Items listed in a dataset
--------------------
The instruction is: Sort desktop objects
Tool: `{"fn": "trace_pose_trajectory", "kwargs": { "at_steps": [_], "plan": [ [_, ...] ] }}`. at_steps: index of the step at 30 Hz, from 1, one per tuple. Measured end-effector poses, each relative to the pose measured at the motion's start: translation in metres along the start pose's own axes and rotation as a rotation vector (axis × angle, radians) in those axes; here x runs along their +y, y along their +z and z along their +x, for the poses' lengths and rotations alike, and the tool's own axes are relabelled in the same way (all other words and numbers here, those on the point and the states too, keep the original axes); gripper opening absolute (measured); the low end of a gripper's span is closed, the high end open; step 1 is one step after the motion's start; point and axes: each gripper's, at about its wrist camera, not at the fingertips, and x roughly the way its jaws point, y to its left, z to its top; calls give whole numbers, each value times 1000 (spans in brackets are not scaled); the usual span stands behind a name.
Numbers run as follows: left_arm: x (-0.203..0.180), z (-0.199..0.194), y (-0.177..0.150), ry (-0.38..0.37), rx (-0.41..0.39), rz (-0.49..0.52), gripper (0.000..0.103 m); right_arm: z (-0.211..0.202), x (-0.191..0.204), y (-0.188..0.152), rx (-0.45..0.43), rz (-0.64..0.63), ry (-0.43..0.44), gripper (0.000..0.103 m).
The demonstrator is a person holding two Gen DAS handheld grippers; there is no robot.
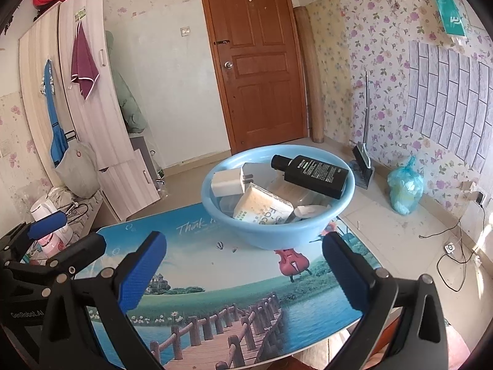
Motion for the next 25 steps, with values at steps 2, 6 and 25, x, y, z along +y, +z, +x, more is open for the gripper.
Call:
{"fn": "trace_pose_trajectory", "kwargs": {
  "at_steps": [2, 6, 25],
  "plan": [
    [-2, 0, 0, -11, 1, 4, 103, 1, 0, 0, 10, 1, -1, 103],
    [-3, 0, 0, -22, 2, 11, 103, 1, 1, -1, 15, -4, 0, 103],
    [-4, -1, -1, -34, 7, 24, 103, 3, 3, -2, 22, -13, -3, 103]
  ]
}}
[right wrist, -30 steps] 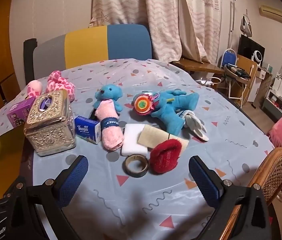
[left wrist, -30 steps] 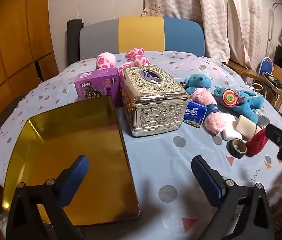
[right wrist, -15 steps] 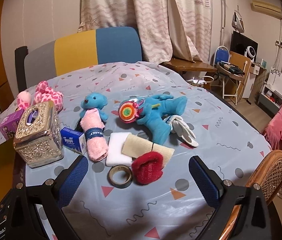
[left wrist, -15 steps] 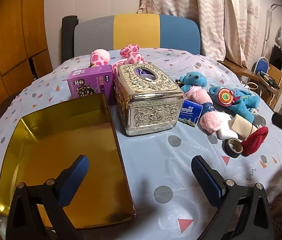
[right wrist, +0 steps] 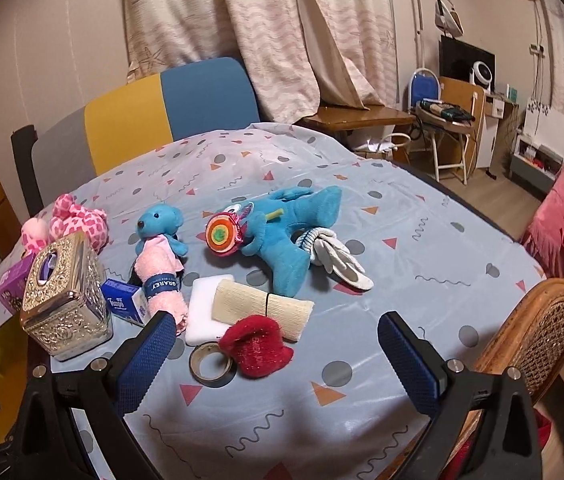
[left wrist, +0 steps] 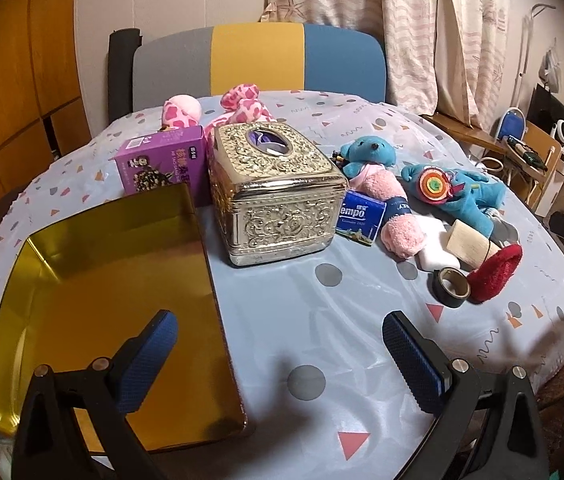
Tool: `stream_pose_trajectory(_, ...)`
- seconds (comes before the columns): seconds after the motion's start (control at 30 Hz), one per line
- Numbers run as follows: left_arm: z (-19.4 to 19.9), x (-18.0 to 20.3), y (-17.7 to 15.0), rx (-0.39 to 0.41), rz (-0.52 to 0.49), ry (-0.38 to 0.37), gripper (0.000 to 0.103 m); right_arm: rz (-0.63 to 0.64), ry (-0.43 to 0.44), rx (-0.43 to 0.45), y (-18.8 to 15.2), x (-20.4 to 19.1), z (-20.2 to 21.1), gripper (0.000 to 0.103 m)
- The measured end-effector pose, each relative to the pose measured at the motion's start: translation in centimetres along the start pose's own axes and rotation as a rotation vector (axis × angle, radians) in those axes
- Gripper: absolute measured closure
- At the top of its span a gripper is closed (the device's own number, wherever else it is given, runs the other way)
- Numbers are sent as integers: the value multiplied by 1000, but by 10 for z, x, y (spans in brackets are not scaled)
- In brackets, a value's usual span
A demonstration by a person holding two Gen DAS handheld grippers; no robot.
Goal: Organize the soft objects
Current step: 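Move both tools toward the objects on the table, then grasp the brown tape roll with the left tool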
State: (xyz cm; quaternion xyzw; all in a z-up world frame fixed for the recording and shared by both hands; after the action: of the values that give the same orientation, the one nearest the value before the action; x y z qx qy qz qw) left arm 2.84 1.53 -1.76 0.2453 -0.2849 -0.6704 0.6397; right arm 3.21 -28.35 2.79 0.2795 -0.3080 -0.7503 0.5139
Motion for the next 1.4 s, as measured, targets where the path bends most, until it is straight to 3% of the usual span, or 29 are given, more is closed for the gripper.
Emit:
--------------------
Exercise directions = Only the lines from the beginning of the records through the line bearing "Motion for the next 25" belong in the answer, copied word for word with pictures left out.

Response for this exercise =
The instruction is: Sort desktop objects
Tool: `{"fn": "trace_pose_trajectory", "kwargs": { "at_steps": [_], "plan": [ [_, ...] ] }}`. at_steps: index of the step at 30 Hz, from 1, one per tuple. Measured end-effector poses, each relative to the pose measured at the motion's start: translation in metres along the start pose's own axes and rotation as a rotation vector (axis × angle, radians) in those axes; here x runs along their +y, y along their +z and z along their +x, for the poses' lengths and rotations alike, and the tool's own axes are relabelled in the same way (all other words and numbers here, those on the point and the states too, keep the original axes); gripper opening absolute (measured); the low end of a gripper's span is closed, the high end open; step 1 is one step after the motion's start; point and axes: each gripper's, at about its wrist camera, not at the fingertips, and x roughly the way its jaws point, y to its left, z to its top; calls give whole numbers, each value times 1000 (spans in brackets are not scaled); the usual span stands behind a name.
Numbers run as follows: left_arm: x (-0.203..0.180), z (-0.199..0.194), y (-0.177..0.150), ry (-0.38..0.37), rx (-0.41..0.39), rz (-0.49..0.52), gripper (0.000..0.103 m); right_arm: z (-0.211..0.202), x (-0.191..0.204), y (-0.188..0.152), rx (-0.45..0.43), rz (-0.64..0.63), ry (-0.43..0.44), gripper (0.000..0.103 m).
The demonstrator is a person holding two Gen DAS handheld grippers; there is no robot.
Motion for the next 25 steps, with values at steps 2, 6 and 25, x, y, z along +y, +z, +x, more is open for the gripper.

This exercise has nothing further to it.